What the task requires
Some of the lines below need repeating. Reproduce exactly those between the lines holding "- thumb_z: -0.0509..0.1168" and "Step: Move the", inclusive.

Information supplied
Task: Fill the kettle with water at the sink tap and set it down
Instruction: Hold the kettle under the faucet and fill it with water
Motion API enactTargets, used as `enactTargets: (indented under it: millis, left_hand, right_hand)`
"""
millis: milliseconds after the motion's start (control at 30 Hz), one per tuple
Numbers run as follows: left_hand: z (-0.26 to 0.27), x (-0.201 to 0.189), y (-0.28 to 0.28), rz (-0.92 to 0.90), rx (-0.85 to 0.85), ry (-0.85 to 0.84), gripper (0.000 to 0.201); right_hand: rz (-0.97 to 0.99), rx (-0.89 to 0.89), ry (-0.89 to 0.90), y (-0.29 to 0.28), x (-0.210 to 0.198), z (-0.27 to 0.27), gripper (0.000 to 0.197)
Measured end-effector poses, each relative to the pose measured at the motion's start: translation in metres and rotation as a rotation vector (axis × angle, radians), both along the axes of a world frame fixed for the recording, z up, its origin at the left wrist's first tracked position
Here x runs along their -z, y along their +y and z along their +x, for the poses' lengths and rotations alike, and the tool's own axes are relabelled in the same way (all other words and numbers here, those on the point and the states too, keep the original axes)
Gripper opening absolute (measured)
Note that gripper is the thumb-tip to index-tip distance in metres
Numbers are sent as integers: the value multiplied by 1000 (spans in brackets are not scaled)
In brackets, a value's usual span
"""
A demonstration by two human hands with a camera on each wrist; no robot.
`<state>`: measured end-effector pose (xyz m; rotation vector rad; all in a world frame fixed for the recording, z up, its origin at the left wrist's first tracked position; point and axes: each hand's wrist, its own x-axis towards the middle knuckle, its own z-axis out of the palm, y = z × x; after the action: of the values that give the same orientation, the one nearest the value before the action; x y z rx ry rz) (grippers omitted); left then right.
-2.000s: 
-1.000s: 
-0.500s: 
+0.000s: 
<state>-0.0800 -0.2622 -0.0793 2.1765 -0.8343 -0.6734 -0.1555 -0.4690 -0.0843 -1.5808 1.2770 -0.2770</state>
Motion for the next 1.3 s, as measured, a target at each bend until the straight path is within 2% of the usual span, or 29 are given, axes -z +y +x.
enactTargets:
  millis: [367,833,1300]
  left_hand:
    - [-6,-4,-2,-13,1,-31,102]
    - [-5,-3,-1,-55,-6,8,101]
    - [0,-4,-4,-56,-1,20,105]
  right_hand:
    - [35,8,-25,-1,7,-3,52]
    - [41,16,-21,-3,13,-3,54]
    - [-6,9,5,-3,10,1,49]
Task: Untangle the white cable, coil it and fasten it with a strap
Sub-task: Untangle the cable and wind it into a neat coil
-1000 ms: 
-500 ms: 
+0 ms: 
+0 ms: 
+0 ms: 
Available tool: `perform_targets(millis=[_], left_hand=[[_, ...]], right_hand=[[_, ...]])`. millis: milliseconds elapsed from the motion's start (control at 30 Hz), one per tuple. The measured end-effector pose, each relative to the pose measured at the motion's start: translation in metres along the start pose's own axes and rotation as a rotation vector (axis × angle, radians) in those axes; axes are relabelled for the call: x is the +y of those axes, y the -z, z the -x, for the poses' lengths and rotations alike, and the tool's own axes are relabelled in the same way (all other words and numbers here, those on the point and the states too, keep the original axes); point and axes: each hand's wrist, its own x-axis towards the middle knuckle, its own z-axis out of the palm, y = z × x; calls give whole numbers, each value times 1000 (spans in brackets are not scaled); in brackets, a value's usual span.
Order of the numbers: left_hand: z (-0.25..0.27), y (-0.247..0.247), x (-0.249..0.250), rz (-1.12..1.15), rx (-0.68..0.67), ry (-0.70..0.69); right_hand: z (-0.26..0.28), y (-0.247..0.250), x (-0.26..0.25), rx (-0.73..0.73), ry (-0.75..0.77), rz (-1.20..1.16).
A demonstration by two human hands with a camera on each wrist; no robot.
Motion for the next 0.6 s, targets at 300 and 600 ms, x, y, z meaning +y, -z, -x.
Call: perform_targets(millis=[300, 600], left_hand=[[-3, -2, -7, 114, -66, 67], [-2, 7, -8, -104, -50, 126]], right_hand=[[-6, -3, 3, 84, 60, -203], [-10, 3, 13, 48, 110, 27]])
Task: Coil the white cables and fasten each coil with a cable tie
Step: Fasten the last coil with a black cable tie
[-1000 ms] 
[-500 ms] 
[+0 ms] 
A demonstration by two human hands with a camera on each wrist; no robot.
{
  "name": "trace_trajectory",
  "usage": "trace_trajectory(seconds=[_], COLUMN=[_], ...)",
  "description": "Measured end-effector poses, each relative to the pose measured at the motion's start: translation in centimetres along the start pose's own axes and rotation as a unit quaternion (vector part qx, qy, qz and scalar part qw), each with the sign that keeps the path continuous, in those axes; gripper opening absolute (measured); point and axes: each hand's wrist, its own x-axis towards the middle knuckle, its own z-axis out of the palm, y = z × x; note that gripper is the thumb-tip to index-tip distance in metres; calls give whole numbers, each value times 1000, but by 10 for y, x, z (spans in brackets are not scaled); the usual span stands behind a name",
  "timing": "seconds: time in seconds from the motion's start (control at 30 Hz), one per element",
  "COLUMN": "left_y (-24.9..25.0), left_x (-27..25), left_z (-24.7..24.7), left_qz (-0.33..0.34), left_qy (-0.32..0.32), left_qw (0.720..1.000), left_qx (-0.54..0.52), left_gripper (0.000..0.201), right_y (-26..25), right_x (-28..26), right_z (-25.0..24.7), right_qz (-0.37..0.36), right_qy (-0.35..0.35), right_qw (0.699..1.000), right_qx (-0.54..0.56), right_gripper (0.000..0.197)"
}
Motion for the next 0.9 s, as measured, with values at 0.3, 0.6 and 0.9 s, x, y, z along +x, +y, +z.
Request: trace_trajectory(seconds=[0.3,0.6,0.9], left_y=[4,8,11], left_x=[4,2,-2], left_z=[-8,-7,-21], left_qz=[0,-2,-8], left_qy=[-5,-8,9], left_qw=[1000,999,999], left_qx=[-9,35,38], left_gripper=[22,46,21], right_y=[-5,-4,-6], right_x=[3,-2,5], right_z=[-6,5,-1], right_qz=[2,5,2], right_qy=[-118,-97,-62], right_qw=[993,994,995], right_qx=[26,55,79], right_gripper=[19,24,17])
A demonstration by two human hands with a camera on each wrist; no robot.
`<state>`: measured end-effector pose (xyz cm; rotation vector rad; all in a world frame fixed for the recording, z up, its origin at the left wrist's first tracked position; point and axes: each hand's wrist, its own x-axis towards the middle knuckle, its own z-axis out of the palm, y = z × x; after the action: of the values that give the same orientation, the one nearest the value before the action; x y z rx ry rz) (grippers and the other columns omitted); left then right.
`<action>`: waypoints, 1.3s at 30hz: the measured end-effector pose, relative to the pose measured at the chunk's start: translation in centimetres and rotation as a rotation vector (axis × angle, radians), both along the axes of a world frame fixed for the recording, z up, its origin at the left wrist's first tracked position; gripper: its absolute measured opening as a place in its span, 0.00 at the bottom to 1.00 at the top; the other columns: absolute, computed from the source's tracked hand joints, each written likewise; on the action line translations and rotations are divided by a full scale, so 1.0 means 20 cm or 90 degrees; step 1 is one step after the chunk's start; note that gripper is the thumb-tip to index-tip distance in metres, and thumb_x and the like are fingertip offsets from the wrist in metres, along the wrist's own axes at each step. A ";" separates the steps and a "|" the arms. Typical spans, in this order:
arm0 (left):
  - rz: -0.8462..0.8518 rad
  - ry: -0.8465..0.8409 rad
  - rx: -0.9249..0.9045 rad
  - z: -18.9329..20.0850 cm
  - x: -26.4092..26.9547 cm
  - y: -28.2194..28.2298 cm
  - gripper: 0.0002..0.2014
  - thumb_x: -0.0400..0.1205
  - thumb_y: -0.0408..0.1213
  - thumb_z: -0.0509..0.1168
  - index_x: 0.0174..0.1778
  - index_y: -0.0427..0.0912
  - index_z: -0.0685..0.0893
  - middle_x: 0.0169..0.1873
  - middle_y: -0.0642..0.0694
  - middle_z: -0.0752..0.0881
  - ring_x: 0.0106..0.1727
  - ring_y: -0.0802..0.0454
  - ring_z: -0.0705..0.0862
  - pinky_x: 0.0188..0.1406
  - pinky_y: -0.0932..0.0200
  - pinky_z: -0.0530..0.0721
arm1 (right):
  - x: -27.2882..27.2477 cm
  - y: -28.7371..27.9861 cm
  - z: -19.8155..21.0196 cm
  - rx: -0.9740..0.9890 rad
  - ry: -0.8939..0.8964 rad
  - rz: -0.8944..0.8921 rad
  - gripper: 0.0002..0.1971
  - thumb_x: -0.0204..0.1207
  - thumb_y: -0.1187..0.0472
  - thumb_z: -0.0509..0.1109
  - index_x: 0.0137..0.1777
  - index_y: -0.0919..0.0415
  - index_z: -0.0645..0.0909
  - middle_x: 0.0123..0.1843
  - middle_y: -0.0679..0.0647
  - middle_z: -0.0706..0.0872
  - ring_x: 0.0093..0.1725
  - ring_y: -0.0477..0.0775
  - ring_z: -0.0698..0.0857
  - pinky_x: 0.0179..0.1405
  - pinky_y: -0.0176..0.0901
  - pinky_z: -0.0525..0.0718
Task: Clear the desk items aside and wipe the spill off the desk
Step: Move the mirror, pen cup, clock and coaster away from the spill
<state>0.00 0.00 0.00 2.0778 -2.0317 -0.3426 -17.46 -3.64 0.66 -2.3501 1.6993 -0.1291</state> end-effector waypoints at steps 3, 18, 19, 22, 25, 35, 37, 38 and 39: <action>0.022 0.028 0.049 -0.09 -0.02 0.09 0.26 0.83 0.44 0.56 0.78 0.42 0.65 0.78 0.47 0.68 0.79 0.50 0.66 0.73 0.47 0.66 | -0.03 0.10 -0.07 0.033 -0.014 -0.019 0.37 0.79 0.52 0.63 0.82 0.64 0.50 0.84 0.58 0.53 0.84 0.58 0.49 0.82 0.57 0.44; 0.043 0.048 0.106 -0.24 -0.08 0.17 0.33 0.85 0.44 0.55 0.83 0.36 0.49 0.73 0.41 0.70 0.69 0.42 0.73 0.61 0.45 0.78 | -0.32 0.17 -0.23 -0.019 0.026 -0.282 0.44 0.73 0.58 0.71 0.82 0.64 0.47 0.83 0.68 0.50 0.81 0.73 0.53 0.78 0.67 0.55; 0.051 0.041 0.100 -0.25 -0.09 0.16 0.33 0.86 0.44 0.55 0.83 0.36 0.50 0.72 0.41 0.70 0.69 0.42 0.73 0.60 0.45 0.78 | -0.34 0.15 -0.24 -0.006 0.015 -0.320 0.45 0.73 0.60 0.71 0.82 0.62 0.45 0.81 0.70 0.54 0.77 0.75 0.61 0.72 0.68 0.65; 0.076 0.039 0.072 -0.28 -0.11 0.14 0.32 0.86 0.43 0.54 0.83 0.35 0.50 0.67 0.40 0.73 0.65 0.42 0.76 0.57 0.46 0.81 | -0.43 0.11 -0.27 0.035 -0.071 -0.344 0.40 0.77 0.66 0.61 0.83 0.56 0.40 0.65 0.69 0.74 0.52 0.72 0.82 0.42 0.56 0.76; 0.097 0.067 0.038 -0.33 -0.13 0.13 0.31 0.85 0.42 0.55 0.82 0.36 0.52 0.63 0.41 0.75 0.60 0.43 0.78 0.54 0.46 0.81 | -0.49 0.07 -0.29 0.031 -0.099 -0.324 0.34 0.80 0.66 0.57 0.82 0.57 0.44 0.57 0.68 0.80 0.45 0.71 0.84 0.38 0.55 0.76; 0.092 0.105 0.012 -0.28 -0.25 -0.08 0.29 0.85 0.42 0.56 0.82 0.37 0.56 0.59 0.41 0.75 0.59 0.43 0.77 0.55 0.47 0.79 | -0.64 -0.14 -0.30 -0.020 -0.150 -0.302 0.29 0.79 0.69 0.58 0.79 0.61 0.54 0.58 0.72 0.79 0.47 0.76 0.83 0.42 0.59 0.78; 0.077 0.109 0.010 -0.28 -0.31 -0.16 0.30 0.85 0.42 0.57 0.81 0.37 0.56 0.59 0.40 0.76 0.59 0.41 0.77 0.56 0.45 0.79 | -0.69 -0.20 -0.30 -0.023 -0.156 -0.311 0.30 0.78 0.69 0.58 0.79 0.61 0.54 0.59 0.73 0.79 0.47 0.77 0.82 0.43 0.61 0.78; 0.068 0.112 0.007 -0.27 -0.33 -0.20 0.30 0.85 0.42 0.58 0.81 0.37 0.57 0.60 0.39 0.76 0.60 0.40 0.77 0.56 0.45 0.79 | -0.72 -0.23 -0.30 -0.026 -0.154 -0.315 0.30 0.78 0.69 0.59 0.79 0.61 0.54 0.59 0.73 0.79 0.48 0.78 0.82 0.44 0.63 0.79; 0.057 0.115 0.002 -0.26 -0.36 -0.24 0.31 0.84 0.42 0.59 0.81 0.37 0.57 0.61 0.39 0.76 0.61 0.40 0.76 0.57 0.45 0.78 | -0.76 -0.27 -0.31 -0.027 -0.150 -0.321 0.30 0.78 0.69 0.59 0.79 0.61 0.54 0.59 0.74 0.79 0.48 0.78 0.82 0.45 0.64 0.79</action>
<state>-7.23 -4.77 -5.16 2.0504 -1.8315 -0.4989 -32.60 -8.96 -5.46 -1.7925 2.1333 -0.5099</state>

Task answer
  - thumb_z: -0.0509..0.1168
  - index_x: 0.0174..0.1778
  - index_y: -0.0427..0.0912
  - index_z: -0.0685..0.0893
  - middle_x: 0.0169..0.1873
  - middle_y: -0.0642..0.0694
  - middle_z: -0.0752..0.0881
  - ring_x: 0.0106..0.1727
  - ring_y: -0.0802..0.0454
  - ring_z: -0.0705..0.0862
  - pinky_x: 0.0188..0.1406
  - pinky_y: -0.0932..0.0200
  - pinky_z: -0.0530..0.0721
arm1 (right):
  - x: -27.2882..27.2477 cm
  - y: -28.7371..27.9861 cm
  - z: -19.8155..21.0196 cm
  - rx: -0.9740..0.9890 rad
  - ry: -0.8939..0.8964 rad
  - rz: -0.8944..0.8921 rad
  - gripper: 0.0002..0.1971
  - thumb_x: -0.0204..0.1207
  - thumb_y: -0.1187..0.0472
  - thumb_z: -0.0509..0.1109
  - index_x: 0.0137..0.1777
  - index_y: -0.0919..0.0415
  - index_z: -0.0645..0.0909
  - middle_x: 0.0123..0.1843
  - middle_y: -0.0679..0.0647
  - middle_z: -0.0706..0.0872
  - ring_x: 0.0093..0.1725
  - ring_y: -0.0477..0.0775
  - ring_z: -0.0698..0.0857
  - pinky_x: 0.0179..0.1405
  - pinky_y: -0.0176..0.0901
  - pinky_z: -0.0525..0.0718
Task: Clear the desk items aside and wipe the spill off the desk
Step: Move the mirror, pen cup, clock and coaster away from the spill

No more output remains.